El abuelo y nieto que definieron el Perú

La semana pasada se cumplió un año de la partida de José Antonio García Belaunde, ilustre embajador peruano. Cumplió con creces el legado de su abuelo, el internacionalista Víctor Andrés Belaunde Diez Canseco, cuyo fallecimiento se recuerda este año en su sesenta aniversario. Por ello, estas son fechas conmemorativas para la diplomacia peruana y latinoamericana.

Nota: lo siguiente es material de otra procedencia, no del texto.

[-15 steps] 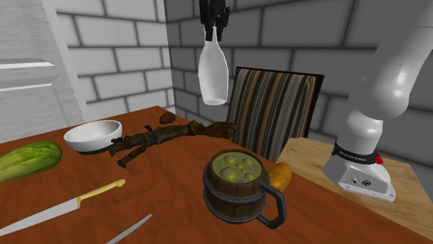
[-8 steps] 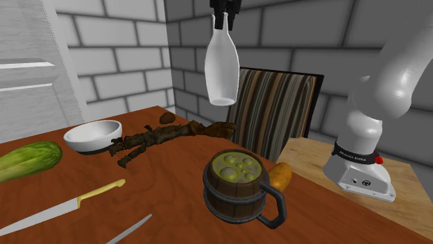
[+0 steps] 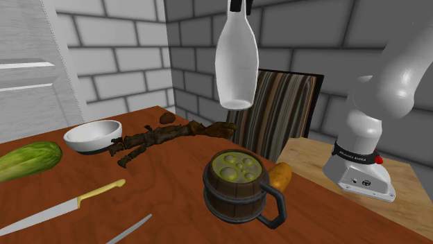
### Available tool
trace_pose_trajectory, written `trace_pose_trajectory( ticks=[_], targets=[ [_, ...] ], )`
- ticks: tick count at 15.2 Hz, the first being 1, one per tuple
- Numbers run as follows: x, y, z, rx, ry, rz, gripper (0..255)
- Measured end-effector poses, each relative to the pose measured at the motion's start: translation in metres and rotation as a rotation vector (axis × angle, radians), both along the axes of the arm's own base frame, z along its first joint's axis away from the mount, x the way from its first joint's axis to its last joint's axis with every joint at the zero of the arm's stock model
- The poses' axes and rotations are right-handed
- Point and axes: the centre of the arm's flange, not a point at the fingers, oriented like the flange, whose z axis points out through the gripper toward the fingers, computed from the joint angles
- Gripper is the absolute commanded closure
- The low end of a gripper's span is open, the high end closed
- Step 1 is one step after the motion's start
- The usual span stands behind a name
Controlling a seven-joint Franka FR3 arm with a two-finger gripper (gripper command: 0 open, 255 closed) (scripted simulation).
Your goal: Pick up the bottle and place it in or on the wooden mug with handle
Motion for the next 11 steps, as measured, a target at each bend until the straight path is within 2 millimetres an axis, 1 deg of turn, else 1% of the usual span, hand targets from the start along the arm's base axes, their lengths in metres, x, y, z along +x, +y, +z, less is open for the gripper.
trace_pose_trajectory(
  ticks=[3,6,7,8,11],
  targets=[
    [-0.030,0.022,0.014,0.000,0.000,0.000,255],
    [-0.063,0.047,0.023,-0.001,0.000,0.001,255],
    [-0.072,0.052,0.025,-0.001,0.000,0.000,255],
    [-0.074,0.054,0.024,0.000,0.000,0.000,255],
    [-0.076,0.057,0.013,-0.001,0.000,-0.001,255]
  ],
)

La referencia a la región no es gratuita por cuanto ambos repercutieron en un aspecto primordial para el Perú y sus vecinos: el establecimiento de las fronteras. Históricamente, definir los linderos fue una labor incluso existencial para los Estados, aunque en el Perú, salvo contadas excepciones, hubo desinterés durante los primeros años de vida republicana. Sin perjuicio de ello, abuelo y nieto postularon dar fin a lo que Carlos García Bedoya llamó las “hipotecas territoriales” del Perú.

El abuelo fue un reconocido académico, representante del Perú ante las Naciones Unidas y brevemente Canciller, impulsando siempre la resolución de las deudas fronterizas. En 1903 ingresó al Archivo de Límites, reuniendo el conocimiento para defender el territorio peruano en litigios internacionales. Participó en el arbitraje contra Bolivia de 1909, fue expositor en las negociaciones con Colombia tras el incidente de Leticia en 1932, y delegado en las Conferencias de Washington de 1936, que abordaron los límite con el Ecuador.

Por su parte, García Belaunde ostenta un capítulo especial en la diplomacia peruana no solo por ser, hasta hoy, el único Canciller que se ha mantenido durante todo un periodo presidencial (2006-2011), sino por resolver en buena lid, impulsado por la paz y la defensa de los valores del Perú, la última “hipoteca territorial”: la cuestión marítima con Chile.

Estos esfuerzos culminan en una brillante gestión de Torre Tagle tras el favorable fallo de la Corte Internacional de Justicia en 2014 con el que el Perú resolvió sus fronteras. Estas gestiones del embajador García Belaunde, primero como Canciller y luego como coagente, también repercuten en las negociaciones con el Ecuador que lograron el acuerdo fronterizo de 2011.

Resolver la cuestión ecuatoriana fue vital, pues las delimitaciones pendientes —otrora motivo de conflictos armados— debían zanjarse por el bien de las relaciones peruano-ecuatorianas y para fortalecer nuestra posición en el diferendo con Chile. El embajador García Belaunde, junto con otros diplomáticos y abogados, logró que el caso en La Haya quedara blindado, impidiendo que el Ecuador fuera parte interesada; reforzó la tesis peruana sobre la ausencia de un tratado de límites con Chile y fijó la frontera norte. Su sagacidad permitió resolver, por partida doble, la última hipoteca territorial.

Es en ese sentido que abuelo y nieto representaron con excelencia los valores de la peruanidad, definiendo al país en forma –su territorio– y fondo –una nación comprometida con la defensa de sus intereses mediante la paz–. Su legado repercute hasta hoy y nos permite conmemorarlos en estas fechas próximas a otro aniversario de independencia.